Tue, 11 Oct 2022 02:17:00 -0500 en text/html https://markets.businessinsider.com/news/stocks/16-analysts-have-this-to-say-about-arista-networks-1031796427
Killexams : Citi adds Arista to positive catalyst watch into Halloween earnings
Arista Networks (previously Arastra) headquarters located in Silicon Valley

Sundry Photography/iStock Editorial via Getty Images

Citi has added Arista Networks (NYSE:ANET) to its 30-day positive catalyst watch list, expecting earnings to bring an inflection in the networking equipment stock.

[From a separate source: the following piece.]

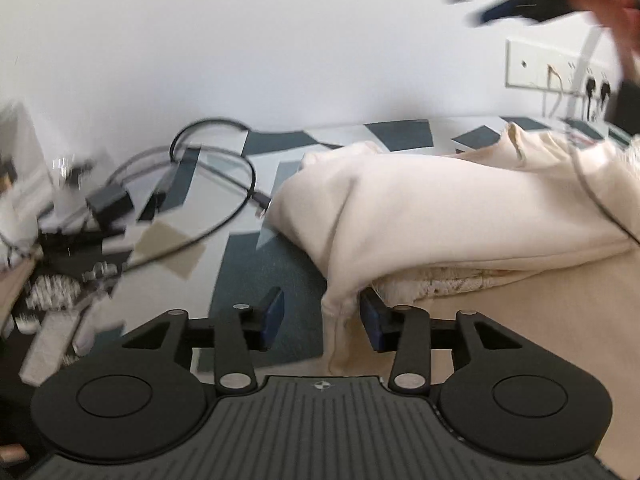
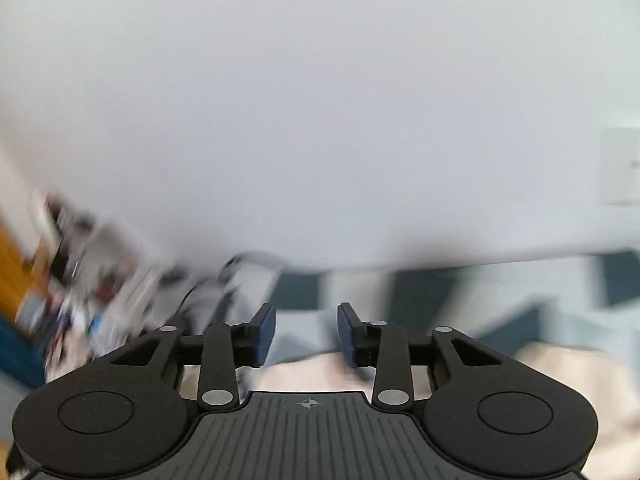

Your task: Fold clothes

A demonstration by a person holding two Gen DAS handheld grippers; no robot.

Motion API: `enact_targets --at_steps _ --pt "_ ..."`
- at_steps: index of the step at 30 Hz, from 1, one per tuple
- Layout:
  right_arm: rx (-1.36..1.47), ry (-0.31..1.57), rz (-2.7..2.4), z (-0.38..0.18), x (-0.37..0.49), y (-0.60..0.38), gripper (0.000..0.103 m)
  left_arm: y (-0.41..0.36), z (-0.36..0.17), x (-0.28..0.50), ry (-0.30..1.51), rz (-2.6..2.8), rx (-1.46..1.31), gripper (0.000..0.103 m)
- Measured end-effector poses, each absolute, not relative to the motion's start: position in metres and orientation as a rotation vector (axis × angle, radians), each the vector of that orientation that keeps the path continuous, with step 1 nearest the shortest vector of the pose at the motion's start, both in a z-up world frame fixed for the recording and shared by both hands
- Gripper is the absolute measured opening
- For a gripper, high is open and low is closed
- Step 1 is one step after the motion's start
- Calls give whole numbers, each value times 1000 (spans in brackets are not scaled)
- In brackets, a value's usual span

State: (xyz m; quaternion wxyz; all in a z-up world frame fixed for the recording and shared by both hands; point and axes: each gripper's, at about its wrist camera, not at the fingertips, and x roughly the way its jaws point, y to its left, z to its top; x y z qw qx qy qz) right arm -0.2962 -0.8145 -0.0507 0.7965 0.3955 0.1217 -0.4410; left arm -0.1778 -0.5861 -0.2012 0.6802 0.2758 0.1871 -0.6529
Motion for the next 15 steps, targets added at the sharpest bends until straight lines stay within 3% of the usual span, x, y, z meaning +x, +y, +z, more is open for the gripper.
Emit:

Analyst Jim Suva is making the move "as we see the company expedite shipping for as much product as possible and still unable to meet demand, coupled with continuing share gain from Cisco (CSCO)."

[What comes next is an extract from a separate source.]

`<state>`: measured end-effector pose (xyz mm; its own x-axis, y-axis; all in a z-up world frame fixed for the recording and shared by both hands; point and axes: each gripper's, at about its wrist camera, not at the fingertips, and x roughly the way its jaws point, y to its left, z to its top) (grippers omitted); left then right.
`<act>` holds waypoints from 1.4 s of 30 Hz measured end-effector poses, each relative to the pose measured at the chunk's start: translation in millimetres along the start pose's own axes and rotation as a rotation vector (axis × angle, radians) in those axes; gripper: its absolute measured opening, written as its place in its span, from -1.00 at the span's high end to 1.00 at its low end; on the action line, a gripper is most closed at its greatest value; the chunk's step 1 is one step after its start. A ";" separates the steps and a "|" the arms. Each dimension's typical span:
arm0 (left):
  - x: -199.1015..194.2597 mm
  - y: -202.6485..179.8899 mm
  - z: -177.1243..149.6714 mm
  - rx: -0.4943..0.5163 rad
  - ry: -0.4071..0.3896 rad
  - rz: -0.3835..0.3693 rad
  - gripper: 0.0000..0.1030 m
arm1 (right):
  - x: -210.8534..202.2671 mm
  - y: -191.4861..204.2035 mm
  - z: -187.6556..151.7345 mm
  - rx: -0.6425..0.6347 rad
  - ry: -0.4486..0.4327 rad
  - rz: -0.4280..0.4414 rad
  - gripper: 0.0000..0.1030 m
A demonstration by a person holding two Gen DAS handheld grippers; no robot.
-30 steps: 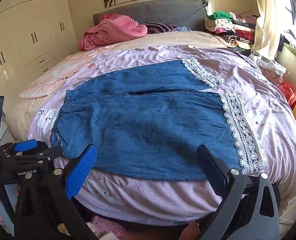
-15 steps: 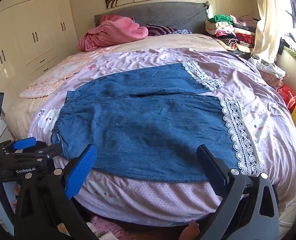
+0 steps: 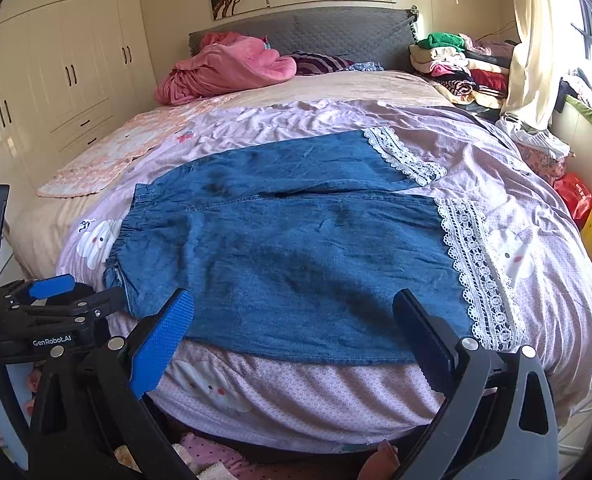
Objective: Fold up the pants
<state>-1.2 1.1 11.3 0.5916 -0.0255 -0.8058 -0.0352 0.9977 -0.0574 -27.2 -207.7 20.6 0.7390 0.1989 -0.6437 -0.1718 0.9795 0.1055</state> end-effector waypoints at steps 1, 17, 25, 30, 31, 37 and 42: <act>-0.1 -0.1 0.3 0.001 0.000 0.001 -0.82 | 0.4 0.1 -0.6 0.000 0.000 0.002 -0.92; -4.5 0.8 2.9 0.002 -0.008 0.001 -0.82 | 0.2 1.2 -1.2 -0.004 0.000 -0.002 -0.92; -6.4 2.1 4.4 0.000 -0.012 0.006 -0.82 | 0.3 2.0 -1.8 -0.005 0.004 0.000 -0.92; -6.6 2.9 3.8 0.001 -0.014 0.005 -0.82 | 0.1 2.1 -1.7 -0.004 0.002 -0.002 -0.92; -6.8 3.0 4.0 0.002 -0.014 0.005 -0.82 | 0.5 2.3 -1.3 -0.005 0.004 -0.003 -0.92; -6.4 2.8 3.1 0.003 -0.016 0.006 -0.82 | 0.5 3.0 -2.8 -0.007 0.007 -0.008 -0.92; -5.9 3.1 2.0 0.001 -0.016 0.008 -0.82 | 3.0 4.1 -4.5 -0.012 0.016 -0.010 -0.92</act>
<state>-3.1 4.4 17.1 0.6038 -0.0161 -0.7970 -0.0395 0.9980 -0.0500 -28.7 -203.2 15.7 0.7299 0.1887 -0.6570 -0.1726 0.9809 0.0900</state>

Demand is especially heavy for hyperscale switches, he says.

"Hyperscaler and cloud demand for switches will benefit Arista with demand surpassing supply, for not just this quarter, but also for the future, in our view. We see police and first responder spending strength from both increased local budgets from government stimulus but also higher government inflows (higher property taxes)," Suva wrote.

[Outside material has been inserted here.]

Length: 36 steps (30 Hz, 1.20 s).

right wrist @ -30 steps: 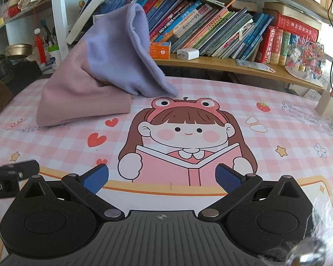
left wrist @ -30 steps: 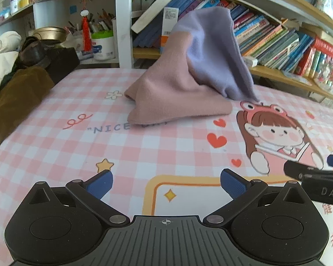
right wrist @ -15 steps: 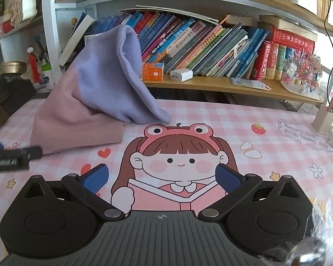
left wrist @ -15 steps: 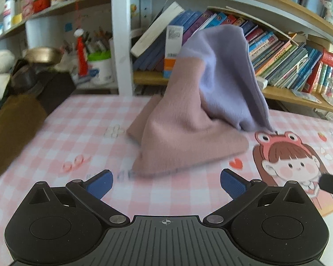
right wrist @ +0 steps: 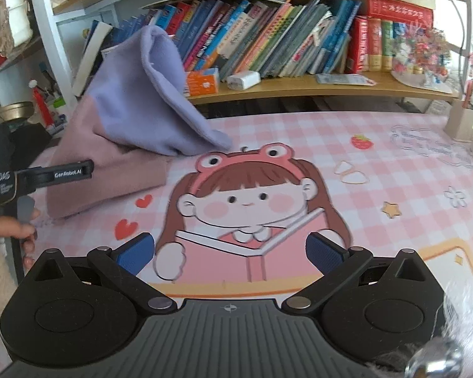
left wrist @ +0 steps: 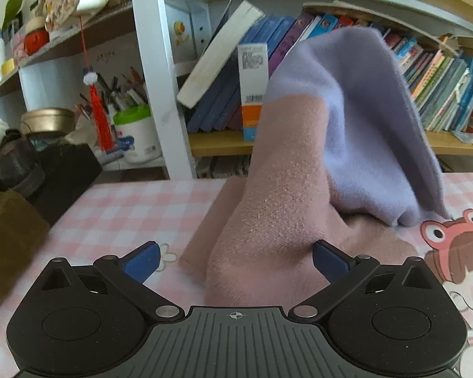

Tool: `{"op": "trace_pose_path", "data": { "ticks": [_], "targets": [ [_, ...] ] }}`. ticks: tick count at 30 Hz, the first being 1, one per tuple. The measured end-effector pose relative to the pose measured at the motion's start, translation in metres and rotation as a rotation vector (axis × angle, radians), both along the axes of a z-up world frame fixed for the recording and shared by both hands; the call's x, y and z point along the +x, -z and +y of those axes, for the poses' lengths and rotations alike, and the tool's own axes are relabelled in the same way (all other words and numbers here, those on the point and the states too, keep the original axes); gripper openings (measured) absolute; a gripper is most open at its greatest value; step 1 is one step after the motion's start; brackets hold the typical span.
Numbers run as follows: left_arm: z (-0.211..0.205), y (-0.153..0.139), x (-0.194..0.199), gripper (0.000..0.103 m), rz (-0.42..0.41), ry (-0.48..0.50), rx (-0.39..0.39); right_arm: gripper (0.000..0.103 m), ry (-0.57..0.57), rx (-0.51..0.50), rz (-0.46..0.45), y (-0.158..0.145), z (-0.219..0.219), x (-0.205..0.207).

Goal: Fold clothes
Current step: 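Reach the left tool to the pink sweater fabric and close on it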

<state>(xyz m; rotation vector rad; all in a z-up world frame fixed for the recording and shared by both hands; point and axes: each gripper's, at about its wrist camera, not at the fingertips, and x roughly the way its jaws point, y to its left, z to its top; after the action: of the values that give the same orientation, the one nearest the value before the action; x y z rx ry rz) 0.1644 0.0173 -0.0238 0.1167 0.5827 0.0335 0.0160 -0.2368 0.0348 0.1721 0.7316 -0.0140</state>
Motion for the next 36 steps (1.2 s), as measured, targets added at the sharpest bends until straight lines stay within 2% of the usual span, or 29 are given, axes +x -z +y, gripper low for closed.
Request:
{"op": "trace_pose_path", "data": {
  "ticks": [4,8,10,12,13,14,15,17,20,26,30,36],
  "targets": [
    [-0.001,0.007,0.009,0.103,0.039,-0.007,-0.021,0.103,0.006,-0.004,0.001,-0.004,-0.01,-0.007],
    [0.003,0.007,0.011,0.102,0.084,-0.015,-0.097,0.103,0.0,-0.007,0.023,-0.007,-0.018,-0.008],
    [0.003,0.004,0.009,0.088,0.093,0.006,-0.133,0.103,-0.007,-0.005,0.028,-0.008,-0.022,-0.009],
    [-0.002,0.001,0.005,0.055,0.098,0.028,-0.131,0.103,-0.012,-0.001,0.016,-0.009,-0.026,-0.009],
    [-0.006,-0.002,0.002,0.047,0.098,0.03,-0.121,0.103,-0.023,0.005,0.011,-0.009,-0.028,-0.01],
    [-0.009,-0.004,-0.001,0.029,0.096,0.03,-0.111,0.103,-0.033,0.012,0.005,-0.01,-0.031,-0.01],
    [-0.012,-0.008,-0.006,0.016,0.094,0.034,-0.111,0.103,-0.042,0.021,-0.001,-0.011,-0.034,-0.011],
    [-0.018,-0.016,-0.015,0.008,0.086,0.046,-0.122,0.103,-0.059,0.047,-0.018,-0.013,-0.039,-0.013],
    [-0.034,-0.035,-0.039,0.008,0.051,0.084,-0.143,0.102,-0.083,0.085,-0.04,-0.016,-0.047,-0.018],
    [-0.071,-0.066,-0.107,0.008,-0.001,0.219,-0.154,0.102,-0.089,0.126,-0.058,-0.016,-0.071,-0.029],
    [-0.09,-0.065,-0.157,0.008,0.028,0.285,-0.166,0.102,-0.102,0.172,-0.064,-0.013,-0.092,-0.04],
    [-0.12,-0.05,-0.219,0.008,0.103,0.35,-0.102,0.102,-0.147,0.245,-0.03,-0.006,-0.118,-0.055]
  ]
}}
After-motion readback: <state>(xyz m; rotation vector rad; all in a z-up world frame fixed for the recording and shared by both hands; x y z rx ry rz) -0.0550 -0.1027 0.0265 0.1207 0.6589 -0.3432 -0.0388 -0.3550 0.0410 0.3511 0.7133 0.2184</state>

Arista Networks is among Citi's top buy ratings in the space, along with Motorola Solutions (MSI), and Keysight (KEYS) and Ciena (CIEN), which report off-quarter. It has Sell ratings on Cisco Systems (CSCO) and CommScope (COMM).

Arista will report earnings Oct. 31 after the market close; consensus expectations are for earnings per share of $1.04 on a normalized basis, on revenues expected to hit $1.06B.

Wed, 12 Oct 2022 04:02:00 -0500 en text/html https://seekingalpha.com/news/3890760-citi-adds-arista-to-positive-catalyst-watch-into-halloween-earnings
Killexams : Why I Own Arista Networks Stock

Motley Fool contributor Nick Rossolillo joins us to discuss why he has been invested in Arista Networks (ANET 4.03%) stock for years. This internet and cloud infrastructure company is enjoying a cyclical uptrend, generating tons of free cash flow, and buying back stock.

Check out the video for his full thoughts!

*Stock prices used were the midday prices of Oct. 3, 2022. The video was published on Oct. 5, 2022.

Nicholas Rossolillo has positions in Arista Networks. Zane Fracek has no position in any of the stocks mentioned. The Motley Fool has positions in and recommends Arista Networks. The Motley Fool has a disclosure policy.

Zane Fracek is an affiliate of The Motley Fool and may be compensated for promoting its services. If you choose to subscribe through his link, he will earn some extra money that supports his channel. His opinions remain his own and are unaffected by The Motley Fool. 

Wed, 05 Oct 2022 04:16:00 -0500 Zane Fracek and Nicholas Rossolillo en text/html https://www.fool.com/investing/2022/10/05/why-i-own-arista-networks-stock/
Killexams : Arista Networks (ANET) Gains But Lags Market: What You Should Know

In the latest trading session, Arista Networks (ANET) closed at $103.91, marking a +0.25% move from the previous day. The stock lagged the S&P 500's daily gain of 2.6%.

Heading into today, shares of the cloud networking company had lost 15.22% over the past month, outpacing the Computer and Technology sector's loss of 15.89% and lagging the S&P 500's loss of 12.9% in that time.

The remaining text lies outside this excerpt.